[Problem to solve] The word "white" marks the lines you need; copy each of them from the data.

[Source information]

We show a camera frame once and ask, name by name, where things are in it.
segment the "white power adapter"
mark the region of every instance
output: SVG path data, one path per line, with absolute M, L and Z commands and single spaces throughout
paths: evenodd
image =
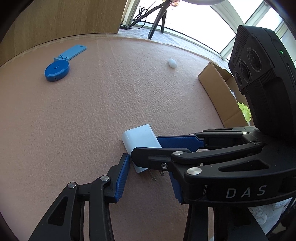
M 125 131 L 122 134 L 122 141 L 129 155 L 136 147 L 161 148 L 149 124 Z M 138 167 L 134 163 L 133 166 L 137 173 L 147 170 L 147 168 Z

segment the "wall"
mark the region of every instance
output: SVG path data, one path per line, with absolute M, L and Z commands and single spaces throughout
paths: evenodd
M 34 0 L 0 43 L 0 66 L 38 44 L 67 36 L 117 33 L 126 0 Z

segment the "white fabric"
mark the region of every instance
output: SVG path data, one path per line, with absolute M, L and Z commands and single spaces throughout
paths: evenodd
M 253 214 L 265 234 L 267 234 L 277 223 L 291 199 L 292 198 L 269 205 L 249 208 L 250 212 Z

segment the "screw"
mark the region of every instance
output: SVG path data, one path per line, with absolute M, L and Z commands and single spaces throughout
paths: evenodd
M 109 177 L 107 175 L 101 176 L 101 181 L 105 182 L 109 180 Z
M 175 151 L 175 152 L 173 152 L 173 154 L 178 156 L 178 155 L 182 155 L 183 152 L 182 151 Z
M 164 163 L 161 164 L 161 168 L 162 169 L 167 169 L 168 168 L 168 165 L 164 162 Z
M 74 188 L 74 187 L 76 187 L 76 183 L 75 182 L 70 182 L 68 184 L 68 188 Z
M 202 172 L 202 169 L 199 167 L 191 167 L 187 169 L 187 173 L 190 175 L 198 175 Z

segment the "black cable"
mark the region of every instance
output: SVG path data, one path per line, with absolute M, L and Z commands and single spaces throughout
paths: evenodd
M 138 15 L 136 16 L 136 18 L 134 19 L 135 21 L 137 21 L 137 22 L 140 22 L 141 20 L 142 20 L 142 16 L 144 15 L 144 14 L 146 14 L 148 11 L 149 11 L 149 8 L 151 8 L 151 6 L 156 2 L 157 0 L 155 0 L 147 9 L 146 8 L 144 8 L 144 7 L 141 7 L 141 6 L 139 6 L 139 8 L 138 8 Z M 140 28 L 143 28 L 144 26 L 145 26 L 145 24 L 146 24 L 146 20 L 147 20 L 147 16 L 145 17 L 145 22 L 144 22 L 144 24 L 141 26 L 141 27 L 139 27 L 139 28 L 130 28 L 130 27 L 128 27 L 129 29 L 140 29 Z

---

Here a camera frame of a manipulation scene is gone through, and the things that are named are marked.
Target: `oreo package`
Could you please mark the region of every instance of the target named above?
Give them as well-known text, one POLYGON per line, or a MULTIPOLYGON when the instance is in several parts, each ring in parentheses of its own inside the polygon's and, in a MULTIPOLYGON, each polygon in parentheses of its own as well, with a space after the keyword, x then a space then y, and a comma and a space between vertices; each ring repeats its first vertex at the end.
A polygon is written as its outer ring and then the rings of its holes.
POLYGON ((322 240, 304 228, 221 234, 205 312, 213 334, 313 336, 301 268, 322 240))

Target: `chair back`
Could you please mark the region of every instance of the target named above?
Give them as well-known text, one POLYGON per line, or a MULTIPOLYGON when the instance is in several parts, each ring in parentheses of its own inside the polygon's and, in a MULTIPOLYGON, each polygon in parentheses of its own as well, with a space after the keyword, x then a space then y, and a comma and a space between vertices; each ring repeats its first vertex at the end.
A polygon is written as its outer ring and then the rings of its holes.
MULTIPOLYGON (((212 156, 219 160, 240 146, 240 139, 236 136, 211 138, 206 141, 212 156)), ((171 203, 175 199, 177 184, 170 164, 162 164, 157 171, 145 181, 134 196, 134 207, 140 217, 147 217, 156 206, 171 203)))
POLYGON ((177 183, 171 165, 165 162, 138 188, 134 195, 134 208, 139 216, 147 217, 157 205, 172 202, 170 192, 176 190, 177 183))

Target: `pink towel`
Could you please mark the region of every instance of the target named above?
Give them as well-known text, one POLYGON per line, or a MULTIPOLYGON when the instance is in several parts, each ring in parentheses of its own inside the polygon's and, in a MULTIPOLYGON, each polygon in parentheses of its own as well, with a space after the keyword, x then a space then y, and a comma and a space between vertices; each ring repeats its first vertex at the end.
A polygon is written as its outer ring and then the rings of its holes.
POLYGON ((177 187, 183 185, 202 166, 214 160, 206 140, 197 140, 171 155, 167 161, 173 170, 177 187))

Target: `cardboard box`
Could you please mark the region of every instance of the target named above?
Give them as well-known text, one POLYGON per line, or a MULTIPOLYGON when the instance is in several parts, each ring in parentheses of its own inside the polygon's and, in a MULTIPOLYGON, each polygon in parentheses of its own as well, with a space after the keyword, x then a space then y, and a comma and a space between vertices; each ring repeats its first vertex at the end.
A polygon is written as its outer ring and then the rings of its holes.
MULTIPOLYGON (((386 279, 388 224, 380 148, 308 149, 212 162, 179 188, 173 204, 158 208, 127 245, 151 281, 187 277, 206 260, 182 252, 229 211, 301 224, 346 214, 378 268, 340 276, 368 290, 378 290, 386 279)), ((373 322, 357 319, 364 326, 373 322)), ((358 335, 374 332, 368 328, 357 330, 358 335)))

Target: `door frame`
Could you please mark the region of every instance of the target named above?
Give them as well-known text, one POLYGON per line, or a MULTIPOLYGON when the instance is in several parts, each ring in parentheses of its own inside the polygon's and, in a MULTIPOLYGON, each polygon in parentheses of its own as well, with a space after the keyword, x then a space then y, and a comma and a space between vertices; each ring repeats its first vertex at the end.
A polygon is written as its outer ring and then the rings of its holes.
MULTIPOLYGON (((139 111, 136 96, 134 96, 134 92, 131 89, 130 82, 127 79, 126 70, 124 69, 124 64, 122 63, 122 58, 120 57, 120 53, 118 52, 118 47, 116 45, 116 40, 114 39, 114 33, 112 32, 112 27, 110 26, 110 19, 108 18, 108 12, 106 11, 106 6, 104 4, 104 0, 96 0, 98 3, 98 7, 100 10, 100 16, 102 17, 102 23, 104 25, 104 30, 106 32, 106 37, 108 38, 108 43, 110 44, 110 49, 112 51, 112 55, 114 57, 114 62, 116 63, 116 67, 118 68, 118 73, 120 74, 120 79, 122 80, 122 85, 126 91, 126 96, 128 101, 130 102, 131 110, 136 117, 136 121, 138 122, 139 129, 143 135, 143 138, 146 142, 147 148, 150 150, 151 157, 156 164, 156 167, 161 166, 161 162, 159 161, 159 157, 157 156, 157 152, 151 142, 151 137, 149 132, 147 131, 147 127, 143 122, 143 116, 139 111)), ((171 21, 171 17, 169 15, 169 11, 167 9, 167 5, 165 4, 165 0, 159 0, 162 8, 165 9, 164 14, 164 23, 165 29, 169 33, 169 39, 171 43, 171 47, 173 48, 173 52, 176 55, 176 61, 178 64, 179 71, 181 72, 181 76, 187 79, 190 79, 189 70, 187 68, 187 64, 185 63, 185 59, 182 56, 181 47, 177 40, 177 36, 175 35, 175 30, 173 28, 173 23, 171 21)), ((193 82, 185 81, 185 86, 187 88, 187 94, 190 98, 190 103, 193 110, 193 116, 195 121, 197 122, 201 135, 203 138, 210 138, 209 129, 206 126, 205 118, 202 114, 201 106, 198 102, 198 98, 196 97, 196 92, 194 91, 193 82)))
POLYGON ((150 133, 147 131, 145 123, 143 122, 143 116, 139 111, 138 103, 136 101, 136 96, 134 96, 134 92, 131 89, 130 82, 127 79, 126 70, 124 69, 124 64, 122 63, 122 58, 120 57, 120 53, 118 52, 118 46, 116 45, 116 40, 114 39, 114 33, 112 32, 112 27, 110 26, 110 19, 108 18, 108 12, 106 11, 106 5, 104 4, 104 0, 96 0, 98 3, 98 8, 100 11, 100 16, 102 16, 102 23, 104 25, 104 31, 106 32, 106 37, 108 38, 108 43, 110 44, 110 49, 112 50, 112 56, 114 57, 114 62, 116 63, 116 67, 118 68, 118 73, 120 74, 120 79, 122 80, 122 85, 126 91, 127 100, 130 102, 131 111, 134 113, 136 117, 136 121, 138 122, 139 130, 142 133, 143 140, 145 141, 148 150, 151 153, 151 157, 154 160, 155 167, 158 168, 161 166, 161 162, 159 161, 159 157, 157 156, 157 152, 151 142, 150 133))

[Result below]
segment the "white power adapter"
segment the "white fabric"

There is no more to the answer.